A Chinese family discovers their grandmother has only a short while left to live and decide to keep her in the dark, putting together a wedding so she won’t get suspicious when the whole family arrives. Written and directed by Lulu Wang, with Awkwafina, Shuhzen Zhao, Tzi Ma, Diana Lin and Xiang Li.
First and foremost you have to talk about the fact that this is only Lulu Wang’s second feature film, watching The Farewell you’d imagine that it was made by a filmmaker who’s been at this for significantly longer to have such an established style. Wang’s first feature, Posthumous, made less than 20 thousand dollars but the opening weekend for this film made nearly 15 times that. Her directorial style is so sharp but it retains the very close, family vibe that this film is all about with ease, it’s very modern but with old fashioned values which is not at all common in recent cinema. There’s no doubt that this was a project very close to the heart for Wang and taking an extremely personal and emotional story and adapting it to the screen must have been a difficult task but the amount of effort, dedication and love that was put it into making the film, is clear as crystal in the final project.

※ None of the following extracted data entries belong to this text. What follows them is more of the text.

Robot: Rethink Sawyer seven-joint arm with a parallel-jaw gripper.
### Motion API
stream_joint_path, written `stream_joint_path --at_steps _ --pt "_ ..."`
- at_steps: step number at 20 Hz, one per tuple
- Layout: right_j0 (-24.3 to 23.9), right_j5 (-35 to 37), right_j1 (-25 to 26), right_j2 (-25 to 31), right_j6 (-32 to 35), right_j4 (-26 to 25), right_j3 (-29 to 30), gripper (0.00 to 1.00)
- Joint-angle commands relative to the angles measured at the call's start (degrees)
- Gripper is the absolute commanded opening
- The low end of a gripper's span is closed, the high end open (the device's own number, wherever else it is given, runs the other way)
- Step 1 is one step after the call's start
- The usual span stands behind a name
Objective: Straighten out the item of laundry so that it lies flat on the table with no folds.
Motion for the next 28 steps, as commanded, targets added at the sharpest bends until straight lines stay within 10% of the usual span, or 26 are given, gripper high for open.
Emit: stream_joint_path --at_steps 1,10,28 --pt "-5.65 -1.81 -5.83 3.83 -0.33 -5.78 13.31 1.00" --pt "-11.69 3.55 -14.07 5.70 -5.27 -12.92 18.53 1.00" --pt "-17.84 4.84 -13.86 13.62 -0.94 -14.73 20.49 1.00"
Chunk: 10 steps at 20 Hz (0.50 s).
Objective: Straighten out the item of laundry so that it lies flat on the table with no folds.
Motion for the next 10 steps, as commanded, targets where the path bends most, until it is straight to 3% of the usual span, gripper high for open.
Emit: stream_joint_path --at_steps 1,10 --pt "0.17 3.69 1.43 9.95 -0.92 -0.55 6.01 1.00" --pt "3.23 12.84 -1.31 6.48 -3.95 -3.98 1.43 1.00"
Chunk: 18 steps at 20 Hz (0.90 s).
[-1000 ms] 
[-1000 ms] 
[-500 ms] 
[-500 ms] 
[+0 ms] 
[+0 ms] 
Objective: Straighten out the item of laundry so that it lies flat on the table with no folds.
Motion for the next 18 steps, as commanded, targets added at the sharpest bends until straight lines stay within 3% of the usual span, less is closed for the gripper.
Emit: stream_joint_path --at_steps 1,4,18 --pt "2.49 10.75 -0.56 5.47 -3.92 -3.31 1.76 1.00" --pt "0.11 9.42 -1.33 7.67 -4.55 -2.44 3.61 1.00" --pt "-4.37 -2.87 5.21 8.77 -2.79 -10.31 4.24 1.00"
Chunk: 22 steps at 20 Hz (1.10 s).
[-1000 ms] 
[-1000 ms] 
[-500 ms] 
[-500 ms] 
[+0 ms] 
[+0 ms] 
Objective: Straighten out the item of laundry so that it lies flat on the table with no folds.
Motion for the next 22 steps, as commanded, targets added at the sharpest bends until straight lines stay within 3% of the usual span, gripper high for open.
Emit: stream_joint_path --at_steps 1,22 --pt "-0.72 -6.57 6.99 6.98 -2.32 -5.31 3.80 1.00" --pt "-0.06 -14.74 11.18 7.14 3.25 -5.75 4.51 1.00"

It’s not everyday a film shows in cinemas worldwide that so distinctly explores a culture that isn’t American or British and it’s a sheer pleasure to see. It’s brilliant to be able to see everything through Billi’s (Awkwafina) eyes, Chinese culture is her heritage and a part of her life but to travel back home and be thrown full force into it during a time of emotional distress is fascinating to watch, seeing the New York and Changchun sides of Billi clash. Not to mention the constant stream of delicious looking food that appears all throughout this film that reiterates how much of a fixture it is in the culture, whatever emotion you leave this film feeling, there will be at least a little hunger mixed in.

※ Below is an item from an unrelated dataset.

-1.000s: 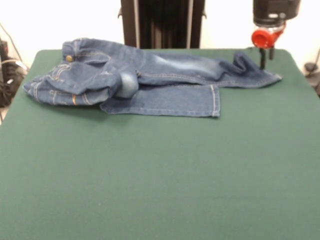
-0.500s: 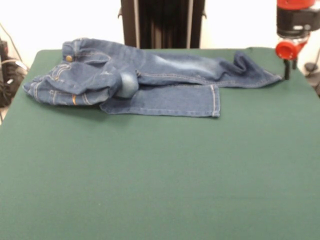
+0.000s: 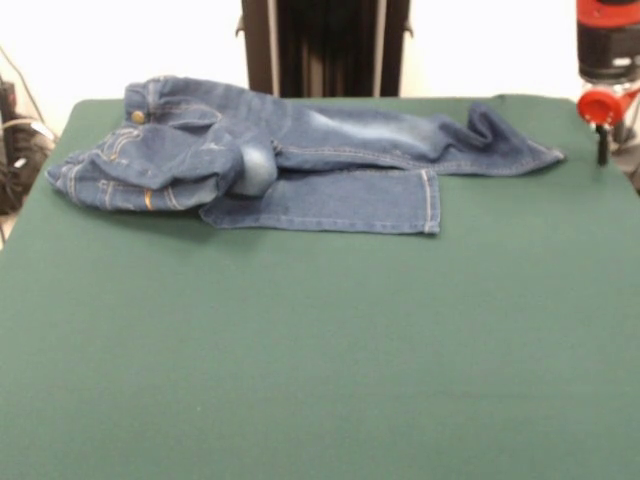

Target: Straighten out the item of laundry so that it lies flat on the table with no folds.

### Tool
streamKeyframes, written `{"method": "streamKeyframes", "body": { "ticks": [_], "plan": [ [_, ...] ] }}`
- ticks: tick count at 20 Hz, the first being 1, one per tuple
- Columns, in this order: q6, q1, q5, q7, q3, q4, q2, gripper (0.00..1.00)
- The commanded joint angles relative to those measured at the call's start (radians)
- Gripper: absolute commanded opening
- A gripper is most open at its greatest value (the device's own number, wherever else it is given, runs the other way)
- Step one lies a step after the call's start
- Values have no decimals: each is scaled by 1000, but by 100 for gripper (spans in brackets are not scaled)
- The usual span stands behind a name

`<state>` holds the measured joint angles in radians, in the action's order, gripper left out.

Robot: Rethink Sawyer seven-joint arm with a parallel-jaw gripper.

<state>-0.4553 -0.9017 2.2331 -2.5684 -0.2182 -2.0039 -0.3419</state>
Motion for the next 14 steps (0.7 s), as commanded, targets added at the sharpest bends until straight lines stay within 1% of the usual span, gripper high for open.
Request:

The very soul of The Farewell is family, a sincere and touching tale of coming to terms with the idea of losing someone you love. It’s done in a way that doesn’t become maudlin or morose, it’s a celebration of life, even in times of sadness and a heartfelt nod to the importance of relationships with family. Making something so moving and genuine, centred around family, is impressive because it’s difficult to come up with any film that’s been made in recent years that comes close to telling a story like this, there may be plenty that tell of death and difficulties but none that so palpably put family values on the big screen.
A big part of portraying those values is how well the cast work together, especially Awkwafina and Shuhzen Zhao, the love, kindness and generosity between them is wholeheartedly convincing and they’re charming to watch. With Awkwafina having established herself as a comedic staple in any film, it looked like this role was going to be of slight difficulty, to have to really open up emotionally but any initially disbelief should be ignored, she does a great job and it shows that she’s capable of holding a lead role and has much more of a range than we’d seen of her previously. The representation of the grandmother and granddaughter relationship is heart-warming, and at times heart-breaking, to watch unfold.
The trailer may make you think you’re heading into more of a comedy but while the film is funny, it is a drama without doubt and one that will hit you right in the ticker. Lulu Wang has shown that she’s a heavy hitter of a filmmaker, the visual and writing styles work perfectly together and you’d expect to see something of this quality from the big names in directing. The cast are a perfect blend and the story is sad but uplifting and reassuring. It’s obvious why A24 took the chance with this film and once you see it, you’ll be grateful they did too.